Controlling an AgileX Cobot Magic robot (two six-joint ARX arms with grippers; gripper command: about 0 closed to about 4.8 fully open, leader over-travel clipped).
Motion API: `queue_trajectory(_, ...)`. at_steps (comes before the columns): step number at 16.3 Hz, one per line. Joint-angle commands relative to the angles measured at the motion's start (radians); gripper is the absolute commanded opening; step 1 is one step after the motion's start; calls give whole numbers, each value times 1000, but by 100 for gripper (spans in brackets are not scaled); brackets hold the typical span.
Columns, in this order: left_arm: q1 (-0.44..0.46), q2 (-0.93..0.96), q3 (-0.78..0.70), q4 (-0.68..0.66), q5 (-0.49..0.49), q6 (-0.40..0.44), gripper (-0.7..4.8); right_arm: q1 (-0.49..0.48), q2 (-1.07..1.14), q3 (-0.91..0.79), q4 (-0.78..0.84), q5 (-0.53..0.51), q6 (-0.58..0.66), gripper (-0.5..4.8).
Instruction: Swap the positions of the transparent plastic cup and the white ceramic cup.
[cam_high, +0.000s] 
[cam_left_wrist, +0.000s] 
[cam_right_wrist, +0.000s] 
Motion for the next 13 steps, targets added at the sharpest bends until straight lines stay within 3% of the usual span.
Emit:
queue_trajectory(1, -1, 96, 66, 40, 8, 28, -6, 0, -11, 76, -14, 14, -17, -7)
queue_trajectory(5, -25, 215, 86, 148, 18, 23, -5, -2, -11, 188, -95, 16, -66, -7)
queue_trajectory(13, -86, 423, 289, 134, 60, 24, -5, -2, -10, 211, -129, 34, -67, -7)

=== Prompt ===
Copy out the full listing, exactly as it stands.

=== Answer space ===
Controlling an AgileX Cobot Magic robot (two six-joint ARX arms with grippers; gripper command: about 0 closed to about 4.8 fully open, leader over-travel clipped).
Motion API: `queue_trajectory(_, ...)`. at_steps (comes before the columns): step number at 16.3 Hz, one per line. Joint-angle commands relative to the angles measured at the motion's start (radians); gripper is the absolute commanded opening; step 1 is one step after the motion's start; calls give whole numbers, each value times 1000, but by 100 for gripper (spans in brackets are not scaled); brackets hold the typical span.
Columns, in this order: left_arm: q1 (-0.44..0.46), q2 (-0.93..0.96), q3 (-0.78..0.70), q4 (-0.68..0.66), q5 (-0.49..0.49), q6 (-0.40..0.44), gripper (-0.7..4.8); right_arm: q1 (-0.49..0.48), q2 (-1.07..1.14), q3 (-0.91..0.79), q4 (-0.78..0.84), q5 (-0.53..0.51), q6 (-0.58..0.66), gripper (-0.5..4.8).
Instruction: Swap the positions of the transparent plastic cup and the white ceramic cup.
[cam_high, +0.000s] 
[cam_left_wrist, +0.000s] 
[cam_right_wrist, +0.000s] 
Motion for the next 13 steps, targets added at the sharpest bends until straight lines stay within 3% of the usual span.
Emit:
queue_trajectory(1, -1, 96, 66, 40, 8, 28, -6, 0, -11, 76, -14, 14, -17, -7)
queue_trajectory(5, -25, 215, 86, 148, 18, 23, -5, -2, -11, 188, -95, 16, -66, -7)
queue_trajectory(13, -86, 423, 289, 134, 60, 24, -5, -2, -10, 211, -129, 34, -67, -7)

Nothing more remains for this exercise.